TCU 48, Air Force 10.

TCU throttled Air Force in Colorado Springs with 27 first half points. The Falcons hurt their cause with two fumbles, but it wouldn't have mattered as the Horned Frogs rolled up 539 yards while holding their hosts to only 389.

Next up: TCU at SDSU; Air Force at BYU.

Utah 42, UNLV 32.

The Utes had lost three straight and four out of five, the lone win being a three-point win at home over Fischer DeBerry's worst Air Force team ever. They managed to do what only six other teams have done this year – beat UNLV. The Rebels gave it their best, which wasn't much, but still laid 28 first downs and 488 yards of total offense on Utah.

Next up: Utah vs. Wyoming; UNLV has a bye, followed by BYU.

New Mexico 47, San Diego State 24.

The Lobos laid the wood to the Aztecs, leading 23-0, 30-3 and 40-10 before calling off the dogs. All told, New Mexico had 33 first downs to the Aztecs 15, and nearly 38 minutes of possession. SDSU continued its roller coaster tradition, a week after upsetting Utah in Salt Lake City.

Next up: New Mexico vs. Colorado State; San Diego State vs. TCU

Bowl Watch

The Mountain West has guaranteed slots in three bowl games: the Las Vegas on December 22 versus the PAC-10 #5, the Poinsettia in San Diego also on December 22 versus an at-large opponent, and the Emerald in San Francisco on December 29 versus the PAC-10 #6. After complaining for years about the tie-in to the Liberty, Mountain West fans got their way and now have no guaranteed slot there, although there is an at-large slot for which the MWC is being considered.

TCU is a lock for a bowl, the only question is where. At this point the Liberty is likely, inasmuch as it has a payout of nearly twice any of the other three ($1.35 million), and should the Frogs win out they would be ranked as high as #15. They also have the toughest part of their schedule behind them with only Colorado State a remaining quality opponent, and that game is in Ft. Worth. TCU winning out would be the best scenario for the conference, because it would maximize the total number of bowl slots.

Colorado State, New Mexico, BYU, Wyoming and Utah still all have realistic shots at qualifying, but are fighting over only three, or possibly even two, remaining slots. The Rams are 4-3 and need to win at least two of their last four to be eligible: at New Mexico, at TCU, then SDSU and UNLV at home.

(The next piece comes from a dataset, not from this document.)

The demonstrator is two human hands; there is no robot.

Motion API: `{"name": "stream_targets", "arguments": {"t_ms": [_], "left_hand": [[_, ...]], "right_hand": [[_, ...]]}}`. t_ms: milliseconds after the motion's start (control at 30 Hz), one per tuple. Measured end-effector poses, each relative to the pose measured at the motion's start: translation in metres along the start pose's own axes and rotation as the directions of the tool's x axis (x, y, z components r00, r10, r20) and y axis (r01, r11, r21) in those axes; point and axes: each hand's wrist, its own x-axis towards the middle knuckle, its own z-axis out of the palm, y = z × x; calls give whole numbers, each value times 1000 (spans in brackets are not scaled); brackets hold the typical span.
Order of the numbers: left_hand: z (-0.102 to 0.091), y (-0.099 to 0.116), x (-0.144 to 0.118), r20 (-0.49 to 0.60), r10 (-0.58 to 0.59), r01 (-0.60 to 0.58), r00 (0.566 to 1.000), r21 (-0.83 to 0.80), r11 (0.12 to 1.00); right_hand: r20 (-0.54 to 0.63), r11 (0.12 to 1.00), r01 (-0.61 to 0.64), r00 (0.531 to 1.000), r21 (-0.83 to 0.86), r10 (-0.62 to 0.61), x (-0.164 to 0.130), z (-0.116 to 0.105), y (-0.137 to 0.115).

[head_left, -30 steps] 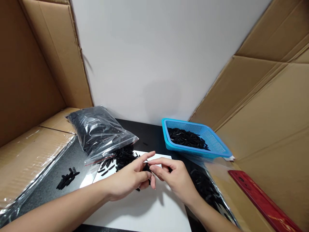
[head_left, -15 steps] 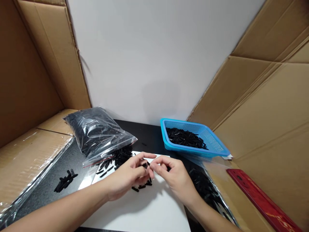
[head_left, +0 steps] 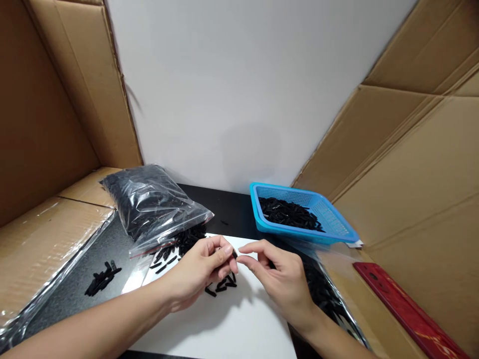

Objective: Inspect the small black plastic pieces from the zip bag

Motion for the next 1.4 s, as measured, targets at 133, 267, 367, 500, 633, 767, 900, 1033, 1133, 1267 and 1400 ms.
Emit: {"name": "stream_targets", "arguments": {"t_ms": [133,267,367,500,633,767,900,1033,1133,1267,1400], "left_hand": [[1,-2,-1,-21,-49,48,999,-36,998],[3,-3,-4,-37,-54,53,998,-29,998],[7,-2,-6,-76,-44,42,996,-40,998],[11,-1,-7,-154,-37,28,987,-59,998],[13,-4,-7,-178,-17,9,984,-45,999],[14,-9,-8,-196,26,-29,980,-13,999],[16,-12,-8,-195,58,-62,979,-10,998],[17,-12,-8,-167,38,-53,985,-82,995],[15,-12,-6,-138,21,-41,990,-140,989],[12,-10,-4,-120,-4,-15,993,-155,988],[11,-9,-4,-105,-3,-13,994,-157,988]], "right_hand": [[-11,969,230,973,-93,-232,1,-2,-2],[37,948,300,954,-105,-298,4,-3,-6],[82,932,337,941,-134,-328,4,-3,-7],[147,889,387,921,-243,-361,1,-2,-5],[154,869,400,916,-293,-370,-1,-1,-5],[144,907,318,947,-276,-288,-1,2,-7],[119,951,204,976,-233,-180,-1,7,-6],[74,978,114,992,-176,-102,0,9,-8],[125,970,205,974,-128,-190,-2,7,-17],[390,836,545,757,63,-524,-16,9,-28],[491,801,596,681,61,-544,-30,13,-33]]}}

Likely losses at Albuquerque and Ft. Worth would probably doom their hopes, however, even should they finish 6-5.

New Mexico at 5-3 need win only one of its last three to qualify, and that one will likely come in their finale at home against Air Force on November 19. The question is can they pick up one more win to finish at least 7-4? Like Colorado State, 6-5 would leave the Lobos on the bubble and they don't travel especially well and lack a marquee name. A bowl committee would likely prefer a 6-5 BYU, CSU or Utah over the Lobos.

Wyoming at 4-4 has the toughest road ahead, not merely because they need to win two of three, but because those three are at Utah, BYU at home, and at SDSU, and the ‘Pokes have not played well for a month. A sweep is really needed, however, because outside Wyoming the Cowboys are even less of a draw than the Lobos.

BYU stands at 3-4 with four remaining. Winning three would qualify the Cougars, and a 6-5 BYU stands a better chance than any other 6-5 Mountain West team of actually getting an invite. The Cougars still have a bit of luster to their name, and have a built-in fan base that other MWC schools lack.

Utah was in free-fall until this week. At 4-4 the Utes also need to win at least two of three to qualify. Did the win at Las Vegas right the ship? We'll find out quickly as Utah hosts Wyoming this week, followed by New Mexico, then arch-rival BYU. Should they win two of three they're probably in, if for no other reason than the lingering fame of last year's BCS run, but a loss to any of the three remaining opponents wouldn't be an upset.